### BRIEF
Which lines below mention "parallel"? Pick each one out.
----
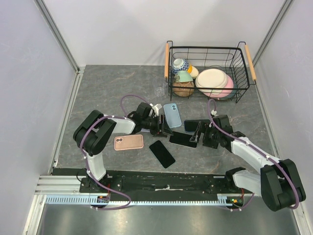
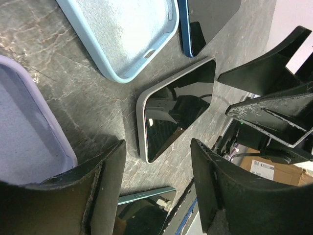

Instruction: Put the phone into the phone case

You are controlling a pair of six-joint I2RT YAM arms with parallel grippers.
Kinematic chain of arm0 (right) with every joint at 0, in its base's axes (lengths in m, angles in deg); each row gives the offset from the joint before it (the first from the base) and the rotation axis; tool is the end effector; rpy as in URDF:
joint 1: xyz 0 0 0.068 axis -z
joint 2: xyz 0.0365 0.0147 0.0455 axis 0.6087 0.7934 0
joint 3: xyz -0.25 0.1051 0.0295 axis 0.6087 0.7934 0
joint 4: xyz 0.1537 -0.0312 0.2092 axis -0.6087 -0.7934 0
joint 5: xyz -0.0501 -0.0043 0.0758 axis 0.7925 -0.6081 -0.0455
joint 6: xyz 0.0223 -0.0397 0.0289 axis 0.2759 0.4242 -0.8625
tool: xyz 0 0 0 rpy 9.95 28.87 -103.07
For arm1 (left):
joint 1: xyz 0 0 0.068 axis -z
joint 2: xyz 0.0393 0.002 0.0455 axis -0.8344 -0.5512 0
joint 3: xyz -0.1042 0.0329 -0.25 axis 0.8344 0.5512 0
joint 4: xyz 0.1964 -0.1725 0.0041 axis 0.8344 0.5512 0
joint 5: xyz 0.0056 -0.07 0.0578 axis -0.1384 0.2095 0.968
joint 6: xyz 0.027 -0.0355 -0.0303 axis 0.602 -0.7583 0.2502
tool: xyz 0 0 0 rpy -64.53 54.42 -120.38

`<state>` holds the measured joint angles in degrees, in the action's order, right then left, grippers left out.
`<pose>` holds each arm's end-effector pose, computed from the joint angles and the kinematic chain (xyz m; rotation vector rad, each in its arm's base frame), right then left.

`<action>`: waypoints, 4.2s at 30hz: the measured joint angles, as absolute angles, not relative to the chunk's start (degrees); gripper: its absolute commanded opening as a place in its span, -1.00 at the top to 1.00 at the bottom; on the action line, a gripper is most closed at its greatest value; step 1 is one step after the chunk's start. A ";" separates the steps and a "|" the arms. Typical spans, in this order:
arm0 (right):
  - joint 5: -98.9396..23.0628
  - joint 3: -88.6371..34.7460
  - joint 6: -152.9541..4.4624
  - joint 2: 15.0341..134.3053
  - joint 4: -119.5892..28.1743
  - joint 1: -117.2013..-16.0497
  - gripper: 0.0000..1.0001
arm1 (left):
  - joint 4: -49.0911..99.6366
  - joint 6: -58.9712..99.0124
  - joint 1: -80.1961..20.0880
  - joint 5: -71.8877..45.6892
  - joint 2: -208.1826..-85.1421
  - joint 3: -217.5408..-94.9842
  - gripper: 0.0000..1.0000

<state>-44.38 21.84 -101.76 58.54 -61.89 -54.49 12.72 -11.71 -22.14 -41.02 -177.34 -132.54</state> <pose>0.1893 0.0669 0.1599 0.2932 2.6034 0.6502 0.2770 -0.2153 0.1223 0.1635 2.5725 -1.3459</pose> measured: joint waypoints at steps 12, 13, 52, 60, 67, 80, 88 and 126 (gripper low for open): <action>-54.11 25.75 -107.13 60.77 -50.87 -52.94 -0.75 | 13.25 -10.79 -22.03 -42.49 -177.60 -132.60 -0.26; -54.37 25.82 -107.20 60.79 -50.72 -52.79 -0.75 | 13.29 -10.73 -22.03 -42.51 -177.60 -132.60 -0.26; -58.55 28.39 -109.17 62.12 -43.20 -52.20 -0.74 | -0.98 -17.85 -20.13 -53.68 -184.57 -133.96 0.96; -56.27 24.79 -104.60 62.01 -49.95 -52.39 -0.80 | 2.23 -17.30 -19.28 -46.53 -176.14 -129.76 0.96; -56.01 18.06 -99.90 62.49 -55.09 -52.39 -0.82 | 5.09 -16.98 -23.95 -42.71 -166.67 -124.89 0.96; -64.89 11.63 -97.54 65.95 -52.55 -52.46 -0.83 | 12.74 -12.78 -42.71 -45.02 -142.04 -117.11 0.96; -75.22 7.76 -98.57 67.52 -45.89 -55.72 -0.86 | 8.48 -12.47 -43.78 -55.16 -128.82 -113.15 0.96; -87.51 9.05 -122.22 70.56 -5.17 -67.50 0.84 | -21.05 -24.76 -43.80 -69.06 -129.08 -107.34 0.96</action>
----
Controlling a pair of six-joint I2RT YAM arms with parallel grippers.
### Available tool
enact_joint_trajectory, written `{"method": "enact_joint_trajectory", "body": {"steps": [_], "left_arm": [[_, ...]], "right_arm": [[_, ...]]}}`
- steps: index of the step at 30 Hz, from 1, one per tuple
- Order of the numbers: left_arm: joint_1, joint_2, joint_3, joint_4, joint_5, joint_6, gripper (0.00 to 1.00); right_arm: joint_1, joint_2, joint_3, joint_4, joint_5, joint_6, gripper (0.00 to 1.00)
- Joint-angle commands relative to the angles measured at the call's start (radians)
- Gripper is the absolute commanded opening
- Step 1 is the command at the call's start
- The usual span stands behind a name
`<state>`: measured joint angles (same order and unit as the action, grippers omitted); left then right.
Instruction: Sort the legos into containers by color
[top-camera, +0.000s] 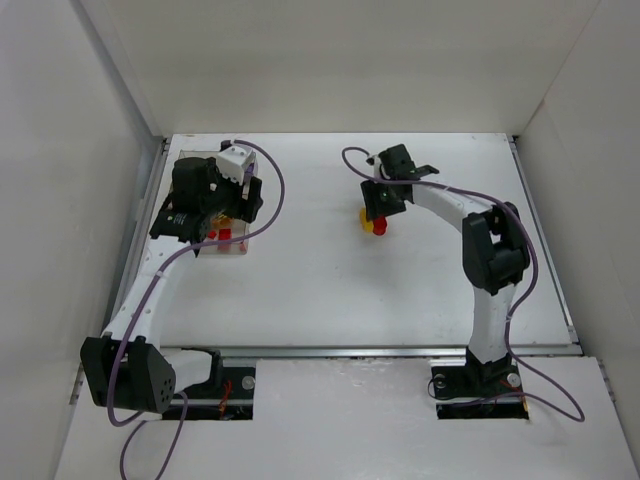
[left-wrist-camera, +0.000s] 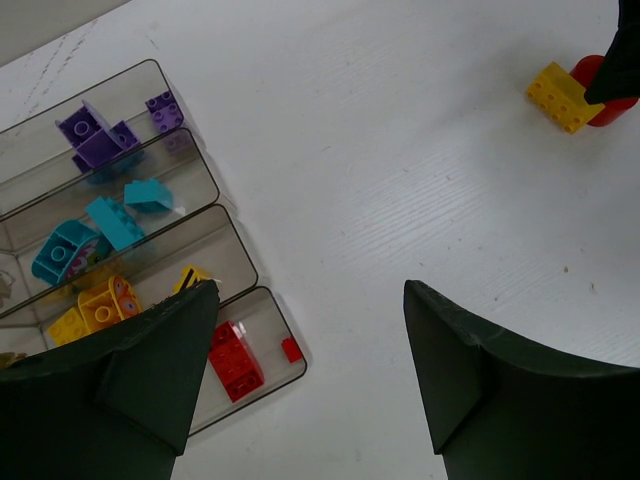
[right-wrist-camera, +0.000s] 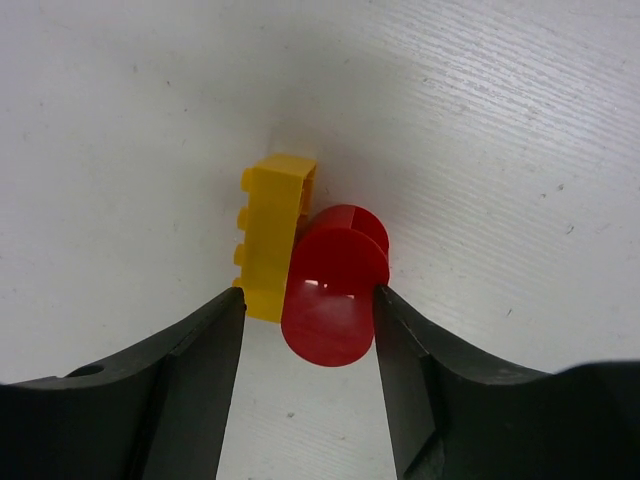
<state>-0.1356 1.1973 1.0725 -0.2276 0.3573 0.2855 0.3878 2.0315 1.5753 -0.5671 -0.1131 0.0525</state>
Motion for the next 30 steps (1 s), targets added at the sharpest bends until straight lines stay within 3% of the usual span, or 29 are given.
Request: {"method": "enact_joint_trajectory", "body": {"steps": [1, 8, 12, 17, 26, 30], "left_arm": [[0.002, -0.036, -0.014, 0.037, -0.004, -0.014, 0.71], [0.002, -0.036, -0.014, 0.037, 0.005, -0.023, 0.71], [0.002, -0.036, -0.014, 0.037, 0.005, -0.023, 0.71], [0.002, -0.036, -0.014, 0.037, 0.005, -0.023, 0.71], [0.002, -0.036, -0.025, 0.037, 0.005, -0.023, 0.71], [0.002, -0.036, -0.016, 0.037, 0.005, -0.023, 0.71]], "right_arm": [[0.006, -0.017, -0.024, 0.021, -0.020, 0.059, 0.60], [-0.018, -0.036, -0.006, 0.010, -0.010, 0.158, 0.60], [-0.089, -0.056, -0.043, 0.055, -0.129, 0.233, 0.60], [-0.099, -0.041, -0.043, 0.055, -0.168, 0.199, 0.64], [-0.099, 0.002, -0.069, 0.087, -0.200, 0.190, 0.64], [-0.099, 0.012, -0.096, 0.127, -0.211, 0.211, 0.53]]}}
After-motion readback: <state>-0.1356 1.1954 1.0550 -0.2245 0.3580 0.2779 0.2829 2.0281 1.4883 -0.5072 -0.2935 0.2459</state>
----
### SOLUTION TO THIS EXERCISE
You are controlling a pair of six-joint I2RT YAM arms with parallel grippers.
Controlling a pair of six-joint I2RT YAM arms with parallel grippers.

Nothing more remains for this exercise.